- _Work request_
Word for word, reproduce every line of the data.

- _Raw data_
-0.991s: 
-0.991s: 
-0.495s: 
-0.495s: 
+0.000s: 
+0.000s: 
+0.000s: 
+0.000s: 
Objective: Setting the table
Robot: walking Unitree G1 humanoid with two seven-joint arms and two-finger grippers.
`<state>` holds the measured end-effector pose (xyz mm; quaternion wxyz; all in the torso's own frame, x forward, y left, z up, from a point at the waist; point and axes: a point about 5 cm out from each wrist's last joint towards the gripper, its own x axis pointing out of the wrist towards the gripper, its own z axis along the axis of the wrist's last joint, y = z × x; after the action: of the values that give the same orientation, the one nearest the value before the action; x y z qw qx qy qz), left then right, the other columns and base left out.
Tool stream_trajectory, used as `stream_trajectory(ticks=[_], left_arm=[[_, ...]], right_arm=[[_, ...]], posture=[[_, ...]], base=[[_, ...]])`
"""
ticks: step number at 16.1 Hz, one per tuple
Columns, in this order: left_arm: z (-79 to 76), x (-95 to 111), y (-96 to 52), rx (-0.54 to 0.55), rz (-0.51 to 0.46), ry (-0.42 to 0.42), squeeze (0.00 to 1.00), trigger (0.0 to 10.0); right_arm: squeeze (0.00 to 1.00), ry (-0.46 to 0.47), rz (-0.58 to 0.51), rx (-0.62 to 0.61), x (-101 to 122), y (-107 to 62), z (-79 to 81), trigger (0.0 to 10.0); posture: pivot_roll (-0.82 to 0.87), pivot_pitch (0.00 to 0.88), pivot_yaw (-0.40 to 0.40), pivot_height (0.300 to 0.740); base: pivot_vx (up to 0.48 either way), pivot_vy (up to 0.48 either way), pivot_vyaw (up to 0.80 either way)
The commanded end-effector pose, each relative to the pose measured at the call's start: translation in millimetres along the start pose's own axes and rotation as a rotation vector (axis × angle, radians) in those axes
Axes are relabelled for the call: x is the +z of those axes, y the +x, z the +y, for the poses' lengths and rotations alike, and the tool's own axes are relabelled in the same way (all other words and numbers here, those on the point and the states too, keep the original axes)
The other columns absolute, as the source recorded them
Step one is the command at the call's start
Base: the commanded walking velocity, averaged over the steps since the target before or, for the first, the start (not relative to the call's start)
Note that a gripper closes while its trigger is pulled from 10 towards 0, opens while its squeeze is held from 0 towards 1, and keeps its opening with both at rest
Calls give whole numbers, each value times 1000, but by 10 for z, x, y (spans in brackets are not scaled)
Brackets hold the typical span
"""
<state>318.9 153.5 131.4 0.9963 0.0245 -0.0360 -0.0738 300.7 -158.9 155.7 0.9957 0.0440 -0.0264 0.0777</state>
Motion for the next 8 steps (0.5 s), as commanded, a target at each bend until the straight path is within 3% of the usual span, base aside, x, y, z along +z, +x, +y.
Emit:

- _Result of the exercise_
-0.991s: 
-0.991s: 
-0.495s: 
-0.495s: 
+0.000s: 
+0.000s: 
+0.000s: 
+0.000s: 
Objective: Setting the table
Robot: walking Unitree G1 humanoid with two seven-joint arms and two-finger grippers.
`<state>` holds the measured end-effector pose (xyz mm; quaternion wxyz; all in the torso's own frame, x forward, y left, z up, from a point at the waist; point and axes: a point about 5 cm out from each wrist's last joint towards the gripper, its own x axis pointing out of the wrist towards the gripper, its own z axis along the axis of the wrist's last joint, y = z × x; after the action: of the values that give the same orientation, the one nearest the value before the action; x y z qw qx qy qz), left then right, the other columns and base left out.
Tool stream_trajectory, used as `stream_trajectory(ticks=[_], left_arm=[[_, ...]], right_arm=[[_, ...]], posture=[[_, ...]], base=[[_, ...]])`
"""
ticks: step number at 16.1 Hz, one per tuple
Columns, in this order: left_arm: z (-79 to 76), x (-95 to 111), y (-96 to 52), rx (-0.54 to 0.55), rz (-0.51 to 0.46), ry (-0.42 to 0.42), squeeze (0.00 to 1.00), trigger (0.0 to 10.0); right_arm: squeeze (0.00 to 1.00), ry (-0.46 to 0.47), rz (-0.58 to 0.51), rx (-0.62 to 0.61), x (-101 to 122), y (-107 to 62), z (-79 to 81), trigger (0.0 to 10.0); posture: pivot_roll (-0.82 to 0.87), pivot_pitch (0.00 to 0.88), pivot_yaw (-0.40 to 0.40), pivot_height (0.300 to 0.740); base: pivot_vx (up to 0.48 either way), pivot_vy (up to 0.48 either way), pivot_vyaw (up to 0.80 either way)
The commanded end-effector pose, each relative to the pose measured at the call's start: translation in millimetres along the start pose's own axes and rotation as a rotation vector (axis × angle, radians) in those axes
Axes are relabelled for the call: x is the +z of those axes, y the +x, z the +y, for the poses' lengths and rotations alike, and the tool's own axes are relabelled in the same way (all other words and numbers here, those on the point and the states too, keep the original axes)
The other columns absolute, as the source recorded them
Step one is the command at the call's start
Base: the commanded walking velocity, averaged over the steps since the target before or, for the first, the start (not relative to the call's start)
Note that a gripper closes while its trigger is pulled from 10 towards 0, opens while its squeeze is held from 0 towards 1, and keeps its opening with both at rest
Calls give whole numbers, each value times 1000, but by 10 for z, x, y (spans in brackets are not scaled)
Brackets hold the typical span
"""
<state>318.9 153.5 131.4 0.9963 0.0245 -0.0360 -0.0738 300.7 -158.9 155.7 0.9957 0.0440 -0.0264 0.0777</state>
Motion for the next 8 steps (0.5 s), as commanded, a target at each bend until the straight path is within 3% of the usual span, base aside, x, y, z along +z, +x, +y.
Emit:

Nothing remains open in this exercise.